Given those choices, Jessica and I decided to go with the slow boat and arrive at the port extremely early to secure a less noisy/exhaust-y seat toward the front. The boat was supposed to leave at 11:30am, so we thought arriving at 9am would put us well enough in front of the hordes of people all also trying to avoid the back of the boat.
That morning we mournfully left our amazing home stay, and made our way down to buy tickets from one of the many tour companies lining the street. We handed over our money and the woman handed us a dodgy piece of paper where she’d written TWO TICKETS FOR BOAT. This seemed very legitimate.
She told us to come back at 9:30am – no earlier- and a tuk tuk would take us to the other port across town.
9:30 came. 9:30 left.
I started pacing around, alternating between checking the street for the tuk tuk and staring dubiously at my handwritten ticket.

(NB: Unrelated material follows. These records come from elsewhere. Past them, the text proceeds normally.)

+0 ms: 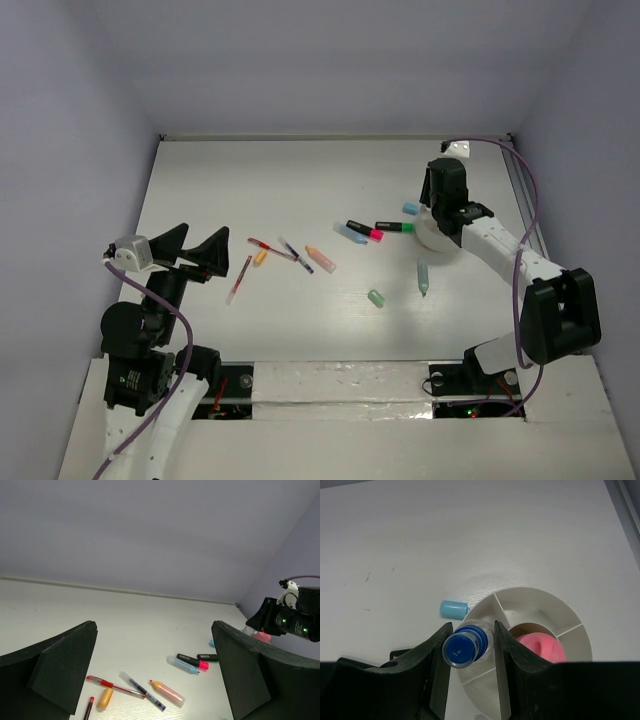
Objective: Sort the stationery into containers
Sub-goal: Place the stationery in the storage box.
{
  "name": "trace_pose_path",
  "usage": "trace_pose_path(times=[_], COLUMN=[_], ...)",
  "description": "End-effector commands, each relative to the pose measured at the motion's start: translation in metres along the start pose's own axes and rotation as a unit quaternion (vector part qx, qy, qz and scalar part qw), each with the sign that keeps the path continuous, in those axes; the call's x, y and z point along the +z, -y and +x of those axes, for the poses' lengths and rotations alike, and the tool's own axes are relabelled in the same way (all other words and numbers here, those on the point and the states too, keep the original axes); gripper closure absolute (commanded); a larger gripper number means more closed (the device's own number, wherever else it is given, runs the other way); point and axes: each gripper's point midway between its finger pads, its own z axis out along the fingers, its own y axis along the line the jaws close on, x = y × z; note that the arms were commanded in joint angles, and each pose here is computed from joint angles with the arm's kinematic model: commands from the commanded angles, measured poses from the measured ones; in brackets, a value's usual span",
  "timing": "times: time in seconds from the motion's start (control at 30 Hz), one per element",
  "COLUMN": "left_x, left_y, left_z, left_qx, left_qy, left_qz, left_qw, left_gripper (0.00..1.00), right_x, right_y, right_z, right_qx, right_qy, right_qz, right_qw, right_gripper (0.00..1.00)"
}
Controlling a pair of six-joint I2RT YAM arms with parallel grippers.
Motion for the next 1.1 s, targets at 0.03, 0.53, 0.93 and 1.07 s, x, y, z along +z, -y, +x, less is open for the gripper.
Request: trace_pose_path(times=[0.03,0.53,0.93,1.07], left_x=[0.006,0.007,0.008,0.009], left_y=[0.005,0.006,0.005,0.005], left_z=[-0.005,-0.003,-0.001,0.0], left_qx=[0.005,0.005,0.005,0.004], left_qy=[0.01,0.007,0.003,0.0], left_qz=[0.014,0.016,0.015,0.015], left_qw=[1.0,1.0,1.0,1.0], left_gripper=[0.01,0.01,0.01,0.01], right_x=[0.005,-0.004,-0.045,-0.068], right_y=[0.0,0.005,-0.074,-0.161], right_z=[-0.008,-0.008,-0.031,-0.011], right_qx=[0.032,0.046,0.006,-0.045], right_qy=[0.018,0.017,0.044,0.011], right_qz=[0.001,0.005,-0.138,-0.256], right_qw=[0.999,0.999,0.989,0.966], right_gripper=[0.79,0.32,0.36,0.64])
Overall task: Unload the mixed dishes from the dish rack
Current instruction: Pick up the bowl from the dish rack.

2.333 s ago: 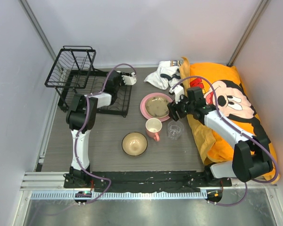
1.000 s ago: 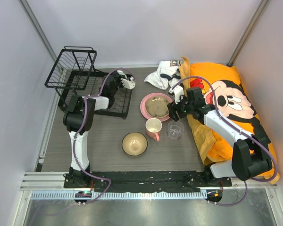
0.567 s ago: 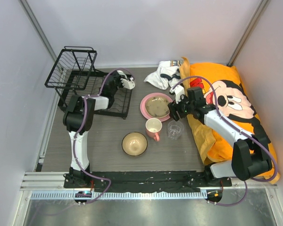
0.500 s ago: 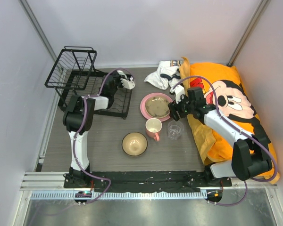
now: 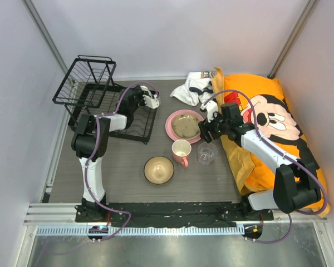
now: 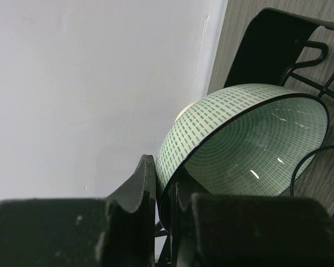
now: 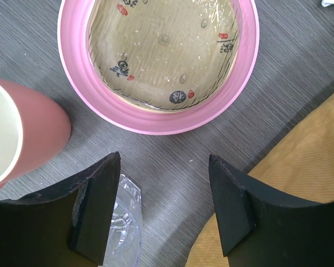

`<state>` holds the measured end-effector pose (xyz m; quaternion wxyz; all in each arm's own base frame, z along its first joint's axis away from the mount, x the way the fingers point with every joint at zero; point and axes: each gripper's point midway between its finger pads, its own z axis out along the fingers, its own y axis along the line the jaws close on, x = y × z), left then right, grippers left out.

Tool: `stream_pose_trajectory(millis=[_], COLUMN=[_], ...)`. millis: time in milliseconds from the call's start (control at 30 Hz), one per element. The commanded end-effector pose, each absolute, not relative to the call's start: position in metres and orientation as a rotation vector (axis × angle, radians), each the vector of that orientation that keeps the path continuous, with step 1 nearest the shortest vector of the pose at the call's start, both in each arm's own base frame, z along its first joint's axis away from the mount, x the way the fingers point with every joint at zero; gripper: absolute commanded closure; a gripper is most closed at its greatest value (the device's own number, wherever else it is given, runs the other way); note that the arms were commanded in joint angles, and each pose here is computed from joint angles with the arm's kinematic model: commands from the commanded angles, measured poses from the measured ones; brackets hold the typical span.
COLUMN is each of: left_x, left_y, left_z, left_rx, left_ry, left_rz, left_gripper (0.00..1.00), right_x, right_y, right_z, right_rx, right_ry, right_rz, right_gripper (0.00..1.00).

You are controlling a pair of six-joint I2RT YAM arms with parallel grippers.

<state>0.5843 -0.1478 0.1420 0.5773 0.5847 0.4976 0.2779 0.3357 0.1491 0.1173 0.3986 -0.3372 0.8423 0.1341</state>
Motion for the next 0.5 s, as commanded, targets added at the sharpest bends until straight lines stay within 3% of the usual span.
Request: stream_pose_trajectory(millis=[0, 467], left_x=[0.588, 0.591], left_y=[-0.153, -0.155], left_z=[0.265, 0.252], left_rx=[1.170, 1.124], left_ry=[0.871, 0.754], left_rz=[0.805, 0.880], left_gripper=[1.00, 1.00], right_x=[0.345, 0.345], right_y=[0.148, 0.147], right_z=[0.129, 0.124], right_rx=[-0.848, -0.856], right_ry=[2.093, 2.107], right_rz=[0.316, 0.311], right_gripper=[0.31, 0.31])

By 9:45 I was beside myself, imagining all the seats filling up and the hours we’d have to spend in the engine room dungeon inhaling fumes. No one at the tour company seemed the least bit concerned. Clearly these women hadn’t read the Internet. They didn’t realize the wanton misery they were bestowing on us by delaying our arrival.
Finally, the tuk tuk crawled up the street and we managed to arrive at the port at 10:30am. We hurried down to the boat to shove our way through the crowds of absolutely no one and got a perfectly comfortable seat in the middle of the boat.

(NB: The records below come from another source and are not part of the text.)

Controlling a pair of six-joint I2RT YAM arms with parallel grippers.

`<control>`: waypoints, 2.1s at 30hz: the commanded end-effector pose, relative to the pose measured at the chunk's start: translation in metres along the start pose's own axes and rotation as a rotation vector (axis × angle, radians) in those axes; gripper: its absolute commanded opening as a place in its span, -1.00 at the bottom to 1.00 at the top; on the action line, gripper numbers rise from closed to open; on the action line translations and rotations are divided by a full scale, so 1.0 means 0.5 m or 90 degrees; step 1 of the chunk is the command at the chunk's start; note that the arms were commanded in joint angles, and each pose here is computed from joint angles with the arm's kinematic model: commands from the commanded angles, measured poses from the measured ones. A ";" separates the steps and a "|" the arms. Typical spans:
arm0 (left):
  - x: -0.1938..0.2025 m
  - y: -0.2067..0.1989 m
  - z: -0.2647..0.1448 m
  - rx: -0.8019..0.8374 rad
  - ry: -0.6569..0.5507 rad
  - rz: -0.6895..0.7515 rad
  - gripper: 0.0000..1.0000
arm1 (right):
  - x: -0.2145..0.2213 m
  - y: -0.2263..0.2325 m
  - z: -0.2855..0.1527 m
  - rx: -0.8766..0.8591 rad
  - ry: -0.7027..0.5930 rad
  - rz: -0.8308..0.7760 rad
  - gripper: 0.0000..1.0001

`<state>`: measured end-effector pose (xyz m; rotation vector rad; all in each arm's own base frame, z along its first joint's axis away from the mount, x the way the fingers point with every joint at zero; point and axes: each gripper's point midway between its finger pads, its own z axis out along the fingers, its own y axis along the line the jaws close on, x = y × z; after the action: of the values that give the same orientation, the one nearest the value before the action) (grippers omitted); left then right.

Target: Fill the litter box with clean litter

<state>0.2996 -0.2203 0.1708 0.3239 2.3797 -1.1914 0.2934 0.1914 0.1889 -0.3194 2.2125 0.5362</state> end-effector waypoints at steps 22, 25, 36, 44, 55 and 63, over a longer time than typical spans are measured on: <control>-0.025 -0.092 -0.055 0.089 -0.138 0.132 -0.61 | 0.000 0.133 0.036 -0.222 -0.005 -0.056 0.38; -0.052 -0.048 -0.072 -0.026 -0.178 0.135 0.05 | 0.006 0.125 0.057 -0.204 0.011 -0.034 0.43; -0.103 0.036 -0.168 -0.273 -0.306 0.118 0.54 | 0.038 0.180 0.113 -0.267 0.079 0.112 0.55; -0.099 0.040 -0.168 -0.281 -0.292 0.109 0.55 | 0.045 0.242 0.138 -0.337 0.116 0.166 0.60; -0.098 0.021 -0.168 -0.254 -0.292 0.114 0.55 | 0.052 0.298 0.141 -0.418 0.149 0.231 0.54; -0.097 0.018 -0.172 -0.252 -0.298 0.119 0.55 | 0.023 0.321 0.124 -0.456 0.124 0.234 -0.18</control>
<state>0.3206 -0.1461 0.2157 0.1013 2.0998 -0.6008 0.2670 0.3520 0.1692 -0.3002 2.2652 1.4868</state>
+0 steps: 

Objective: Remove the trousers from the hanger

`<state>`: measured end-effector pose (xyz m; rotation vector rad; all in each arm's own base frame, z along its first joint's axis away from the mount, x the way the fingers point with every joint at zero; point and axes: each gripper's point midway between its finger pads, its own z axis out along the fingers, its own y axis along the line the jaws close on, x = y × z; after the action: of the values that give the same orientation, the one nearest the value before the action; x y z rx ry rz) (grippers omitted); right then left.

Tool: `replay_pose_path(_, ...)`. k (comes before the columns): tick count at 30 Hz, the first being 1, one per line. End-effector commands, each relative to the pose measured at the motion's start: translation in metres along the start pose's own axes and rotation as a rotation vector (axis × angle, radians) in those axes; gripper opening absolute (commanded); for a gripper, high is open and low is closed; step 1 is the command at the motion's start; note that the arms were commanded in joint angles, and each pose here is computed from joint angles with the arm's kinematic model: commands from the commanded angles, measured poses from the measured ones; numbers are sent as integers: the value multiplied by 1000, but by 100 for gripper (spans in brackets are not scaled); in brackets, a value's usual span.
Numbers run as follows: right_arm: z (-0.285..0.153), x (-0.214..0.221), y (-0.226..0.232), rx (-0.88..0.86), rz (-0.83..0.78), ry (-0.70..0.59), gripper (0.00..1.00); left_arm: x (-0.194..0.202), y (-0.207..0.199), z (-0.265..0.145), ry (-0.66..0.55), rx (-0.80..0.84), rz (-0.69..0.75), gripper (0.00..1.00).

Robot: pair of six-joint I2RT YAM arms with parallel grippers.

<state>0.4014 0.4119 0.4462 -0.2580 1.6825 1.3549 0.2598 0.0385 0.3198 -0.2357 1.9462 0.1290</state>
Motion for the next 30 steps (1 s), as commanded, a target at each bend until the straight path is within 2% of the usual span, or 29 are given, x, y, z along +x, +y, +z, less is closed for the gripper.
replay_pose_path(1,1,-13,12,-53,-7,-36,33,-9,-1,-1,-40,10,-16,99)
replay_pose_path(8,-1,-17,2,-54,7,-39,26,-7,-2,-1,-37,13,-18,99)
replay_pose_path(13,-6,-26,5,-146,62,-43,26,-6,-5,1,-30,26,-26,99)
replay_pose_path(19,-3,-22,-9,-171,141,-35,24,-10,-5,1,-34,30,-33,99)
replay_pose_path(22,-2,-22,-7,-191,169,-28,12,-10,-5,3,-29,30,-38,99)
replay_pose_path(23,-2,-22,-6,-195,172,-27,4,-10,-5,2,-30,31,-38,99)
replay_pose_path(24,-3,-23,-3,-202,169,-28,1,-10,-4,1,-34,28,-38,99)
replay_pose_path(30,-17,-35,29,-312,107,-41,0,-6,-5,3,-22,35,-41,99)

In fact, once my cortisol level returned to normal, I realized that the boat was kind of awesome. The seats were rows of back seats from cars. The sides of the boat were totally open to the water and there was a snack and drink counter in the back. What was all the fuss about? This is a fantastic idea.
I was so elated for the first few hours, I had a conversation in my head that went something like I love you, trees, I love you, air, I love you, people getting drunk in the front of the boat, I even love you, guys obnoxiously chain smoking next to me.

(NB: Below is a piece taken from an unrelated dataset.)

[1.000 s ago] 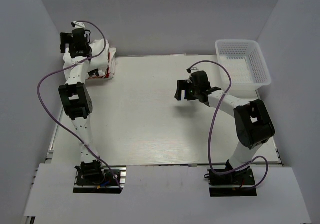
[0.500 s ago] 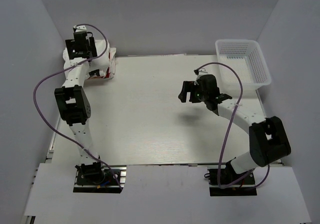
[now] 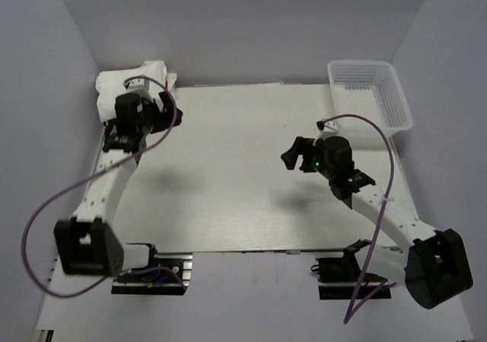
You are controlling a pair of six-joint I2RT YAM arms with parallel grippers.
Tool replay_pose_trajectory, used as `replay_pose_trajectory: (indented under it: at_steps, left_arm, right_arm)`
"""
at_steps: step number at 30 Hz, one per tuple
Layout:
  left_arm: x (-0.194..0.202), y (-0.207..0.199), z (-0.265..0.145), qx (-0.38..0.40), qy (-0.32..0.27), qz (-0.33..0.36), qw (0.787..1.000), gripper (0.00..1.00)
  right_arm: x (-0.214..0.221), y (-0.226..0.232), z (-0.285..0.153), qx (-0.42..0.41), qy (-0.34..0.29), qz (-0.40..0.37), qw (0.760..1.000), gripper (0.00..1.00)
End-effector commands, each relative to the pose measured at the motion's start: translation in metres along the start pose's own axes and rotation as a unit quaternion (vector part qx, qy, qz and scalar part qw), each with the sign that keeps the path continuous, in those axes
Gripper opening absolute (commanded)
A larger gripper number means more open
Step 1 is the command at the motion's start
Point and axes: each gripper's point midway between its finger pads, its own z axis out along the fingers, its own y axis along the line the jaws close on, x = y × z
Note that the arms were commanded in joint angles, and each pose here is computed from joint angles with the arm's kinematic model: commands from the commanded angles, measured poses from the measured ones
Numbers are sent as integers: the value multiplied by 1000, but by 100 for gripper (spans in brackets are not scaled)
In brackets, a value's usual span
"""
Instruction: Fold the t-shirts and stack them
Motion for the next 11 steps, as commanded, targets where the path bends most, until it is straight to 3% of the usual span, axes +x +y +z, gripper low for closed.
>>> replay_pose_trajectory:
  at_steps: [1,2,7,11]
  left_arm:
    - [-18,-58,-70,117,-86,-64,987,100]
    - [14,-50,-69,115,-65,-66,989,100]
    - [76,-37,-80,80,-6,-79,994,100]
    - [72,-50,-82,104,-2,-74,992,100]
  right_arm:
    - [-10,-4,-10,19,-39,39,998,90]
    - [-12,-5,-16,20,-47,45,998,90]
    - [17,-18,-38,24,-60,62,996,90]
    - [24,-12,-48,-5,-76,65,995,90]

The six hour ride passed easily. There was something about the jungle, the sun, the sway of the boat that left me so happy – or maybe it was just all that diesel fuel I was supposed to be afraid of inhaling.
At the end of the day, we pulled into the tiny town of Pak Beng for the night. Twenty minutes after we arrived the entire town’s electricity went out (I think as part of an energy saving measure). The shop and restaurant owners immediately pulled out flashlights and candles, leaving us to explore the streets by candlelight.
The second day we had breakfast across the river from elephants (!) and then made our way back to the boat to begin the last leg of the journey.
The day was a bit colder, a bit longer, and the people on the front of the boat were a bit decidedly hungover. But I still maintain that the slow boat is a wonderful choice.
Realistically, traveling by anything for two days is going to be long and somewhat uncomfortable. But it’s still a great experience. You’re on a boat. In the jungle. In Laos. There’s a lot of happiness to work with.